Americans and South Koreans are most likely to have data plans -- 96 percent and 89 percent, respectively -- followed by Brits (86 percent), Australians (81 percent) and Chinese (77 percent).
No surprise, text message usage is high in most countries -- more than 90 percent in Australia, China, Russia, United Kingdom and United States. Instant messaging is big in South Korea (70 percent) and email in the United States (75 percent).
Brazilians are the most avid social networkers (75 percent), followed by Turks (69 percent), Brits and Americans (both 63 percent). However, social and other activities look differently when taking app usage into account. That's in part because of how smartphone, feature phone and multimedia phone adoption skews across geographies. Nielsen explains:
Chinese and American smartphone owners are the heaviest app users overall, with games being the most used type of app in more than half of the selected countries (China, Australia, Italy and Brazil). Social networking app usage is strongest in the U.S., with 85 percent of American smartphone owners as regular users. Smartphone owners in India and Turkey are the least likely to regularly use all categories of apps, but the most popular tend to be more entertainment driven, like social networking and games.

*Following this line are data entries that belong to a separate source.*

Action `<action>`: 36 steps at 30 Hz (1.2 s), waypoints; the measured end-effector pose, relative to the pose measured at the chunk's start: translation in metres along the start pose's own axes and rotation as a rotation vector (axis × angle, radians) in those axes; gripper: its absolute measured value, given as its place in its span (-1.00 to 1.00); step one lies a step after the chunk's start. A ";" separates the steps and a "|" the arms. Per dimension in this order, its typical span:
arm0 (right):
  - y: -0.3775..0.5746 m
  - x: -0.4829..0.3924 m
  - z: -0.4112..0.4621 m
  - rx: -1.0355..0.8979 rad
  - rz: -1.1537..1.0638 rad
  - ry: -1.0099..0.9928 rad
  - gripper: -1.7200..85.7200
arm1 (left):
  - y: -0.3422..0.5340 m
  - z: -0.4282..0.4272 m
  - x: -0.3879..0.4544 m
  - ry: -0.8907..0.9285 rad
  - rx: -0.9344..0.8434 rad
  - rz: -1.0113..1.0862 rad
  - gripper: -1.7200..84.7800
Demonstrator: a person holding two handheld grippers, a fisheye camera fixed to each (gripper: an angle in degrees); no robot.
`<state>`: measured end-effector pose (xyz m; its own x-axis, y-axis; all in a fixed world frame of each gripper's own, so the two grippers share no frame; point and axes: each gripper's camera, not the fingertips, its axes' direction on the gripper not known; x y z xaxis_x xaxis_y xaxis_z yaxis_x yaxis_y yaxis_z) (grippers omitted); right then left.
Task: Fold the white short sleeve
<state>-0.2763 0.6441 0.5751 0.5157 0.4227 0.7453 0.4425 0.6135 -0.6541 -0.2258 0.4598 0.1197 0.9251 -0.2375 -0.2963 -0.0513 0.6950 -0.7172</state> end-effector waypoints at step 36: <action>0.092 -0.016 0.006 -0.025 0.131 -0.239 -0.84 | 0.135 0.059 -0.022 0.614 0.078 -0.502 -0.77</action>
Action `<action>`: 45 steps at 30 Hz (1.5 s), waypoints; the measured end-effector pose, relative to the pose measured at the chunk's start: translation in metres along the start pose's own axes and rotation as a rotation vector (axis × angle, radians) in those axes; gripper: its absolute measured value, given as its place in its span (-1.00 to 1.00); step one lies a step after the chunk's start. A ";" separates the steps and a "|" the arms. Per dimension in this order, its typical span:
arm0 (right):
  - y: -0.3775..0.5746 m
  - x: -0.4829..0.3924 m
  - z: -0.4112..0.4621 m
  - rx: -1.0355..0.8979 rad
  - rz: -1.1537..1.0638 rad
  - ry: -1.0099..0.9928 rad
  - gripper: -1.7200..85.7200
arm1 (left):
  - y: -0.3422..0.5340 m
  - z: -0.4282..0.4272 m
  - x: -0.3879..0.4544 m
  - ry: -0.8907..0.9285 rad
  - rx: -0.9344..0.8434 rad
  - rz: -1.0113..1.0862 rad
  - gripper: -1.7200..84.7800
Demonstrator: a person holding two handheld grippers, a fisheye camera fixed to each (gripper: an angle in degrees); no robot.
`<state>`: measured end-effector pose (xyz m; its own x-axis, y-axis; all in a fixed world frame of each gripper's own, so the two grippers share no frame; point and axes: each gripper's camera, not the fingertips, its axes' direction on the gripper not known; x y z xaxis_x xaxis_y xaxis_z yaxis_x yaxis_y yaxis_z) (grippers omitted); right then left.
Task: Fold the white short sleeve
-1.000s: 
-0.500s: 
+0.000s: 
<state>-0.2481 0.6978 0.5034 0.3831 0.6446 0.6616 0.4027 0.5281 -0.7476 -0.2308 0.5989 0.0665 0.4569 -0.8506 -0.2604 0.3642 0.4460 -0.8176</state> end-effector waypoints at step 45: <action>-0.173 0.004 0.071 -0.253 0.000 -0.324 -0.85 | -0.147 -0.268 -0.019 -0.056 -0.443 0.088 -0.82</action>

Data-consuming video is an increasingly popular mobile activity. Nielsen:
Smartphones are a popular device for watching video, despite the smaller screen size. In most countries, mobile web is the most popular means of accessing mobile video, while smartphone owners in the U.K. and South Korea are more likely to watch mobile video using an app. In the U.S., smartphone owners are equally likely to watch video via mobile Internet and apps (72 percent), and Indian smartphone owners are the most likely to view downloaded video clips (57 percent).
Video-watching frequency is interesting dynamic and somewhat rings where smartphone adoption and supporting infrastructure is greater. "Chinese smartphone owners are the heaviest users of mobile video, as 17 percent access more than three times a day", according to Nielsen. American smartphone users lead "all countries in daily mobile video usage (31 percent use at least once per day)".